*ACTIVITY*:
Copy the following data exactly and drop the pictures.

*INPUT DATA*:
——

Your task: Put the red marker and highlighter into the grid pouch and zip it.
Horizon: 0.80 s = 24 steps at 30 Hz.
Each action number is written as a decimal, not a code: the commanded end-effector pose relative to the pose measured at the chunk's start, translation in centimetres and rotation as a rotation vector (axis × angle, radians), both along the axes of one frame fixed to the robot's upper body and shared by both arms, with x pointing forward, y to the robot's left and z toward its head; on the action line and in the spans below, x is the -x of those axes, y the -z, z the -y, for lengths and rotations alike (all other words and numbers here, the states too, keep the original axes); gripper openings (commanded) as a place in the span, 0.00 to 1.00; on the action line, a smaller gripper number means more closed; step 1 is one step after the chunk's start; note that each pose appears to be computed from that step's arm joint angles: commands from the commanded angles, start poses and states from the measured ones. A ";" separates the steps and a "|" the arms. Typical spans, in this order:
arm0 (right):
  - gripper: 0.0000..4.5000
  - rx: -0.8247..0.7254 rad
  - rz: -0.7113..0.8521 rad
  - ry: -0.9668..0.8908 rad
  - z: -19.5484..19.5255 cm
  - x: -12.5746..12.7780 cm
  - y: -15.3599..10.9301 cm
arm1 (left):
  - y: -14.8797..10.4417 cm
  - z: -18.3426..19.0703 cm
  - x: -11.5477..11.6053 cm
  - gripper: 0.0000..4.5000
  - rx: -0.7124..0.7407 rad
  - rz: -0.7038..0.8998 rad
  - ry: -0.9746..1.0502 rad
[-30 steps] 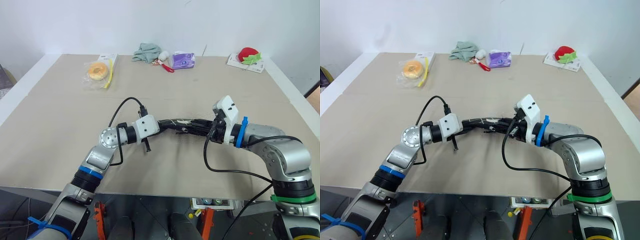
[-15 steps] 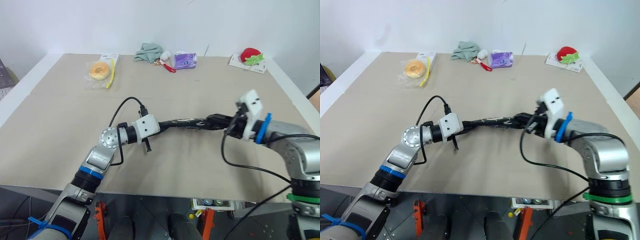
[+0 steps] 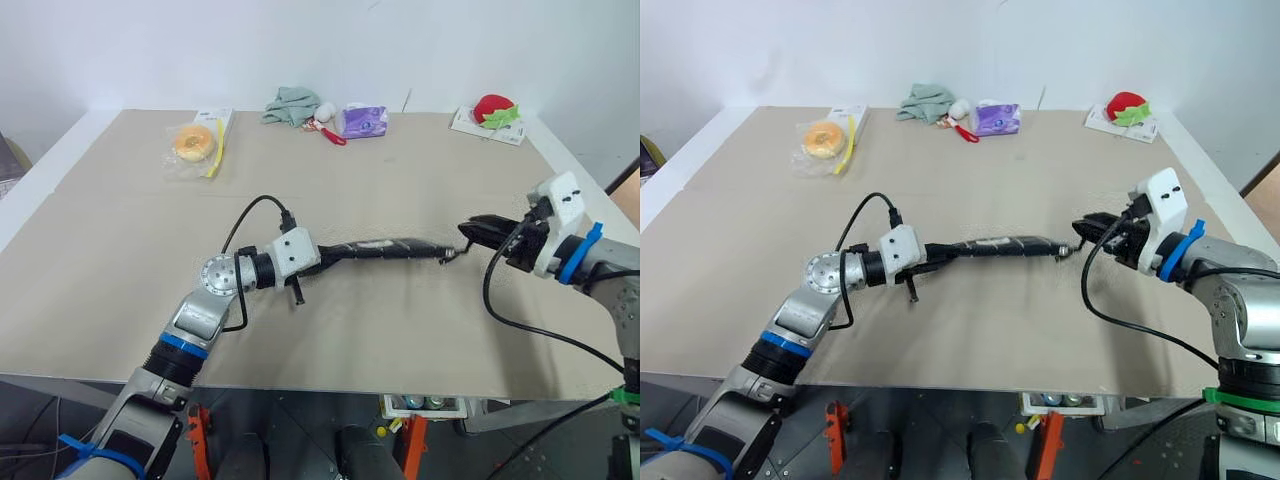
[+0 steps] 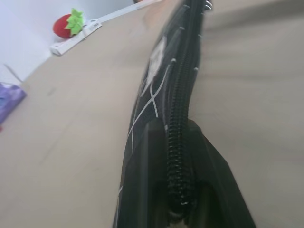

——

*TASK RESPONSE*:
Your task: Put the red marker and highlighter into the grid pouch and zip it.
Horizon: 0.80 s = 24 steps at 30 Hz.
Each action number is written as a decimal, not a code: the commanded end-effector pose relative to the pose measured at the chunk's start, translation in centimetres and rotation as a rotation vector (axis × angle, radians), both along the axes of one frame fixed to the robot's upper body and shared by both arms, with x pointing forward, y to the robot's left and z toward its head; on the action line and in the spans below, x is the -x of those axes, y the -z, z the -y, for lengths and rotations alike (all other words and numbers here, the states too, keep the original axes); gripper openings (commanded) as a place in the span, 0.00 to 1.00; on the action line, a smaller gripper number means more closed; step 1 is one step after the chunk's start; note that each pose appears to be computed from that step's arm joint angles: commands from the commanded angles, start poses and states from the measured ones. A ";" separates the steps and a "|" the arms. Typical spans, in this order:
arm0 (right):
  - gripper: 0.0000..4.5000
  - rx: -0.8247..0.7254 rad
  - rz: -0.7113..0.8521 rad
  - ry: -0.9668..0.8908 rad
  - z: -19.5484..19.5255 cm
  - x: -12.5746..12.7780 cm
  - y: -15.3599..10.9301 cm
arm1 (left):
  - y: -14.8797..10.4417 cm
  - z: -18.3426..19.0703 cm
  - x: -11.5477..11.6053 cm
  - gripper: 0.0000..4.5000
  - rx: -0.7124..0.7407 rad
  - rz: -0.7038..0.8998 rad
  - ry: -0.9746..1.0502 rad
[-30 steps] 
[-15 steps] 
[+0 steps] 
[+0 steps] 

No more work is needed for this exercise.